How do I use Tasheel for a work permit in 2026?

To process a work permit through Tasheel in 2026, an employer (or an authorised typing centre/PRO) submits the application via a Tasheel centre or the associated MOHRE digital channels, providing the company’s details, the employee’s information and documents, and paying the relevant fees. The work permit process typically includes an offer/contract step and approval, after which the employee can proceed with entry and residency steps. Having complete, accurate documents ready speeds the process; many companies use a PRO or typing centre to handle Tasheel transactions.

What is the difference between Tasheel and MOHRE?

MOHRE (the Ministry of Human Resources and Emiratisation) is the federal authority that governs private-sector labour and employment in the UAE — it sets the rules and owns the system. Tasheel is the service channel — the network of authorised centres (and linked digital services) that process MOHRE transactions for the public. In short, MOHRE is the authority; Tasheel is the facilitation channel through which employers and employees actually submit and complete their labour paperwork.

Is Tasheel the same as Tawjeeh and Amer?

They are related but distinct. Tasheel handles MOHRE labour transactions (work permits, contracts). Tawjeeh centres focus on labour awareness and orientation services. Amer centres handle residency and immigration (GDRFA Dubai) transactions such as visas, separate from the labour side. A business hiring staff often interacts with both the labour channel (Tasheel) for work permits and the immigration channel for residence visas, as employment and residency are processed through different authorities.

How much do Tasheel services cost?

Tasheel service costs combine the government fees for the specific MOHRE transaction (which vary by service, company category, and skill level of the role) with any service charge of the Tasheel centre or typing centre handling it. Work permit fees in particular depend on factors set by MOHRE. Because fees are set by the authority and can change, confirm the current government fee for your specific transaction rather than relying on an older figure, and ask for an itemised breakdown of government fee plus service charge.

Can I do Tasheel transactions online?

Many MOHRE labour transactions are increasingly available through digital channels alongside the physical Tasheel centres, allowing employers and authorised users to submit and process applications online. The degree to which a given transaction can be completed fully online varies, and some businesses still use Tasheel centres or a PRO for convenience or complex cases. The trend is toward more digital self-service, but the Tasheel centre network remains a key access point, especially for those who prefer assisted processing.

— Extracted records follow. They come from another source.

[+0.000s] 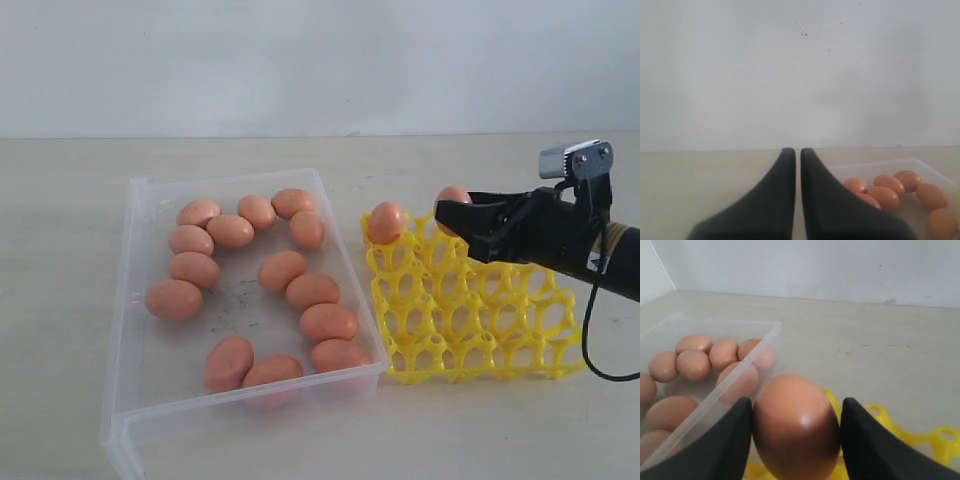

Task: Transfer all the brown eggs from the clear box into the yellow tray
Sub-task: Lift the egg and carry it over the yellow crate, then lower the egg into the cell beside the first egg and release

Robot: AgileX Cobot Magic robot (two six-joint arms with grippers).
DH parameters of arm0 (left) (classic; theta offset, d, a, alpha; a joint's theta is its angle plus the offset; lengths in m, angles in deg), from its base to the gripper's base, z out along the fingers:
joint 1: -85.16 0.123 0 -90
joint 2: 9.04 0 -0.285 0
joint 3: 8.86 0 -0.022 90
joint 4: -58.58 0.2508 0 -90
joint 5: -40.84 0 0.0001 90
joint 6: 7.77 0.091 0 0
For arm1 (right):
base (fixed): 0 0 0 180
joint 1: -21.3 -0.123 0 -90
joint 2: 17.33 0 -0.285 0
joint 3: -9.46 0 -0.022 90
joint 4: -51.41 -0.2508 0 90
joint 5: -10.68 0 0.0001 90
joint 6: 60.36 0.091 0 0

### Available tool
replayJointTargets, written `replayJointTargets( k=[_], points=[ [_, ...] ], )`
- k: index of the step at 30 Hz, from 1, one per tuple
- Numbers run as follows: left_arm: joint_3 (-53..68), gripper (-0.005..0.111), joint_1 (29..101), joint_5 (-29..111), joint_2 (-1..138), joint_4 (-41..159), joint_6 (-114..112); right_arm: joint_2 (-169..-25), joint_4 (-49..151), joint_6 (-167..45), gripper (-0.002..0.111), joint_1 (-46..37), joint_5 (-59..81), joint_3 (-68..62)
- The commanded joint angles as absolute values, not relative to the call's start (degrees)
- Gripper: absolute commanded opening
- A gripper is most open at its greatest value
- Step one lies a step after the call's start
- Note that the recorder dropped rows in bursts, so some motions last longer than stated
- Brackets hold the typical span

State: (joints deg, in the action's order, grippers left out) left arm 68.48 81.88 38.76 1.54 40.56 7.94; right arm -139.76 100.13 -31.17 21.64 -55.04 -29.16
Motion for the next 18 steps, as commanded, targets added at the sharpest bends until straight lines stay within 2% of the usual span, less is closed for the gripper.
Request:
replayJointTargets(
  k=[1, 9, 18],
  points=[
    [68.36, 0.004, 81.72, 37.86, 1.77, 40.3, 8.2, -140.28, 100.24, -30.39, 0.0, 21.71, -53.46, -26.75],
    [68.36, 0.004, 81.72, 37.86, 1.77, 40.3, 8.2, -146.43, 98.67, -32.19, 0.0, 18.27, -53.75, -22.04],
    [68.36, 0.004, 81.72, 37.86, 1.77, 40.3, 8.2, -147.17, 97.12, -32.04, 0.0, 17.75, -48.95, -19.63]
  ],
)
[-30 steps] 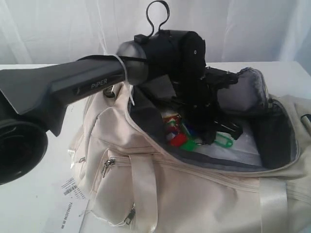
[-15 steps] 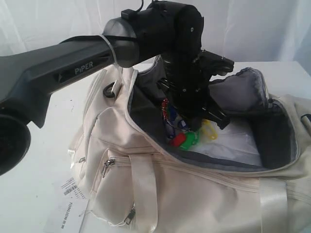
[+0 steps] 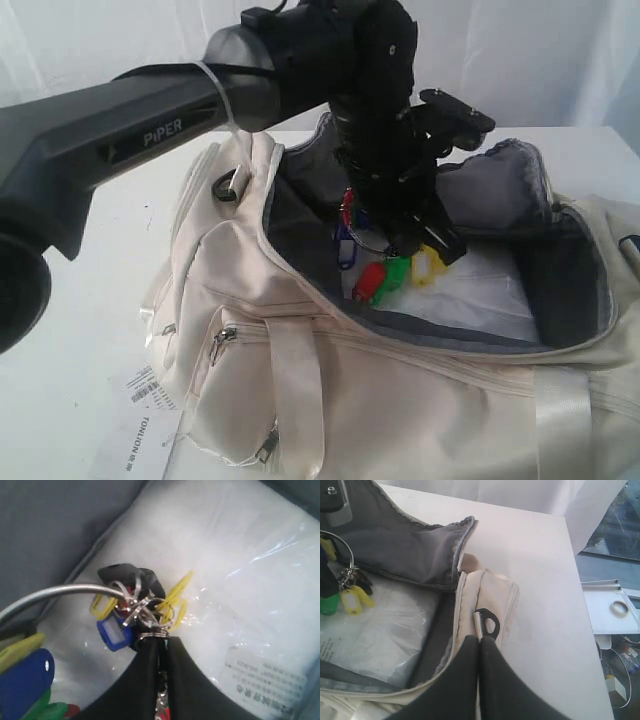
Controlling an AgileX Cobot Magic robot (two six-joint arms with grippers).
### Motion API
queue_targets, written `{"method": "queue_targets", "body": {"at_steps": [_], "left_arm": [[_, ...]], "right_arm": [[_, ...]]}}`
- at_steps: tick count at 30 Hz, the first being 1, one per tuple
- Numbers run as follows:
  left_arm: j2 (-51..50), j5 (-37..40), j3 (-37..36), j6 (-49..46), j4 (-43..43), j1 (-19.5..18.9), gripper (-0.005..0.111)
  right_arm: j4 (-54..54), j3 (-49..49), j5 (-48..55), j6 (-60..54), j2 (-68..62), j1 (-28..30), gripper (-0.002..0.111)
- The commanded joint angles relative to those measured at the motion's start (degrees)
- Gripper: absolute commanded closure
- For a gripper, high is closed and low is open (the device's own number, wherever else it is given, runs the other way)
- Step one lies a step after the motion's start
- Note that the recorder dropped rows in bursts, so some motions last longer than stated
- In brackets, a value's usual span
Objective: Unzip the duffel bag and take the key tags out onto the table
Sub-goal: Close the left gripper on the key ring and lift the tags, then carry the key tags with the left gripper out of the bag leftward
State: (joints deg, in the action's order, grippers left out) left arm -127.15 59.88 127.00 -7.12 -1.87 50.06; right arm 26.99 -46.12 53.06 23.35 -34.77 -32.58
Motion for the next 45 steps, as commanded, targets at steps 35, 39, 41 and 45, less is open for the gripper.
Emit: {"method": "queue_targets", "body": {"at_steps": [35,39,41,45], "left_arm": [[-1.4,0.3,3.0,-1.9,1.9,0.3,0.107],[1.9,1.6,3.3,-2.1,1.9,0.3,0.107],[3.4,2.6,3.3,-2.1,1.9,0.3,0.107],[5.8,6.2,3.3,-3.8,0.5,0.3,0.107]], "right_arm": [[-0.3,0.5,-0.6,0.3,0.4,0.1,0.108],[-0.3,1.0,-0.9,0.3,0.4,0.1,0.108],[-0.3,1.4,-1.4,0.3,0.4,0.1,0.108],[-0.3,1.4,-1.8,0.3,0.8,0.1,0.108]]}}
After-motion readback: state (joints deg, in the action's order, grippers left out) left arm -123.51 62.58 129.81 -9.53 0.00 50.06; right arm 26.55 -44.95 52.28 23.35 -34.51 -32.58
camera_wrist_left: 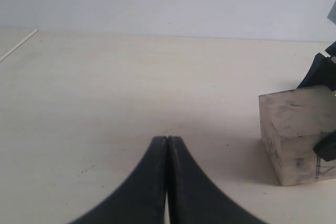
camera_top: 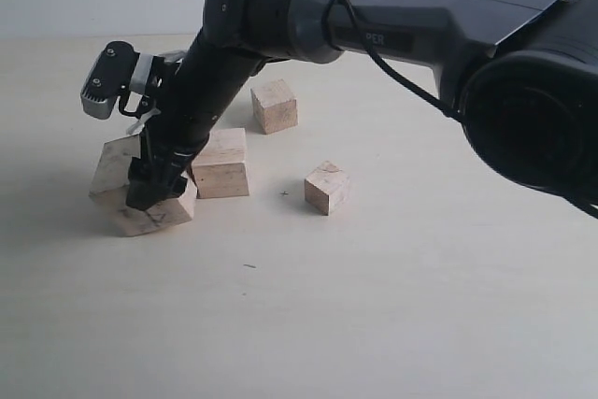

Do I need a PRO to use Tasheel?

You do not strictly need a PRO — employers and authorised users can process Tasheel transactions themselves through the centres or digital channels. However, many businesses use a PRO (public relations officer) or a typing centre to handle Tasheel and other government transactions, because they know the processes, save the company time, and reduce errors. For a company processing frequent labour transactions, a PRO or setup partner managing Tasheel can be a worthwhile efficiency; for occasional needs, self-service may suffice.